Habertürk
    Takipde Kalın!
      Günlük gelişmeleri takip edebilmek için habertürk uygulamasını indirin
        Haberler Yaşam HT Pazar ‘Sanat ciddi iştir kaçacaksan girme’, Heja Bozyel haberleri, İskender Paydaş röportaj, İskender Paydaş Zamansız Şarkılar, İskender Paydaş Tarkan

        Heja BOZYEL/ heja@htgazete.com.tr

        Her yeni müzisyen “prodüktörlük” mesleğine prestij katan isim İskender Paydaş’la çalışmak istiyor. Her hücresinde müzik olan adamla... Çocukluğumuzda onun kıvır kıvır uzun sarı saçları hepimizin canını yakardı. Kayahan’ın “Sarı Saçlarından Sen Suçlusun” şarkısını ona ithaf ederdik rahatlıkla. Çalıştığı isimlerin hepsi döneminin yıldızları ya da dönemsiz iyiler hepsi... İskender Paydaş’la, “Zamansız Şarkılar 2” albümü için stüdyosunda buluştuk ve tamamen müzik hakkında konuştuk.

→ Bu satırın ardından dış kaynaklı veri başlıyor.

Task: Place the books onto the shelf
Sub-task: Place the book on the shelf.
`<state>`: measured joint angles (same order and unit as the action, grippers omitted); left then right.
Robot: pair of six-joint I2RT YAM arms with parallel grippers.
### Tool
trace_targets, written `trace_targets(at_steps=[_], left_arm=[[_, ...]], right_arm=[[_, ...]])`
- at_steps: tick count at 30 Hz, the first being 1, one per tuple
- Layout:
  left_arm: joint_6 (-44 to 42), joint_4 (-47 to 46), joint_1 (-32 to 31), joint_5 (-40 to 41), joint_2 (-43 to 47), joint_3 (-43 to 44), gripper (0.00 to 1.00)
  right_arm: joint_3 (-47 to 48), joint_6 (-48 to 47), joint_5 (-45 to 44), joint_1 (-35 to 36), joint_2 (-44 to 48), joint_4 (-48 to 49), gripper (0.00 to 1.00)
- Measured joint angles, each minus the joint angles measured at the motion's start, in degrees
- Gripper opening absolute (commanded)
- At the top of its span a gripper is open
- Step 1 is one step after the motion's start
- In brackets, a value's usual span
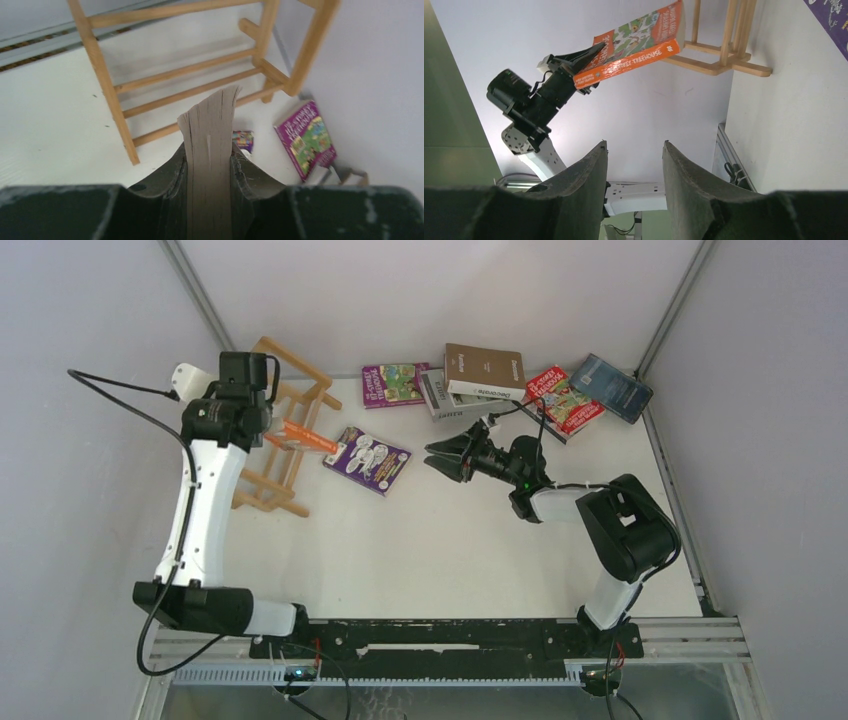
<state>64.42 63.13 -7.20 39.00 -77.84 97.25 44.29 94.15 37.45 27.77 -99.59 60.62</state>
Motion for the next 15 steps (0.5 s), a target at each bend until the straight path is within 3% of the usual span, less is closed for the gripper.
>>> trace_targets(at_steps=[15], left_arm=[[-6.80,1.64,12.20,-6.95,-8.20,6.03,0.00]], right_arm=[[0.04,-2.62,-0.70,0.11,-1.53,-0.48,0.51]])
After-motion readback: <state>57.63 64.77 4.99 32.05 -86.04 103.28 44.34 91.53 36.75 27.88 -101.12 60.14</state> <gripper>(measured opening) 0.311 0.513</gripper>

        Albümün çıkış şarkısı ve ilk klibi, Tarkan’ın muhteşem sesini yeniden duymamızı sağlayan, sözü müziği Tarkan’a ait, “Hop De” oldu. Gerçek bir pop şarkısı... Tarkan, sesi hiç yaşlanmayan bir yarı-Tanrı adeta. Ekürisi de İskender Paydaş. Albümde Sıla, Atiye, Nazan Öncel, Şebnem Ferah da var. İlk Zamansız Şarkılar albümünün devamı olan bu albümde hem yeni şarkılar hem de dinleyince ezbere hatırladığınıza şaşıracağınız eskiler var. Mesela Şebnem Ferah “Hep Karanlık”ı öyle bir söylemiş ki “Yeter artık yeter” diye inlememiz an meselesi. Hepsinden öte Orhan Atasoy’un unutulmaz şarkısı “Gemiler” var. Gerisi, müziğin dünü ve bugünü sohbetimizde...

        Bu kadar zamandır müzik piyasasında olup hâlâ bu kadar sevilmenizin nedeni nedir?

        İşimi sevmem herhalde. Sürekli yeni şeyler üretmeye çalışmak ve onlara özen göstermek...

        Özellikle Kayahan’la Eurovision’a katıldığınız zamanlarda biz kızlar birbirimizi parçalıyorduk sizin için...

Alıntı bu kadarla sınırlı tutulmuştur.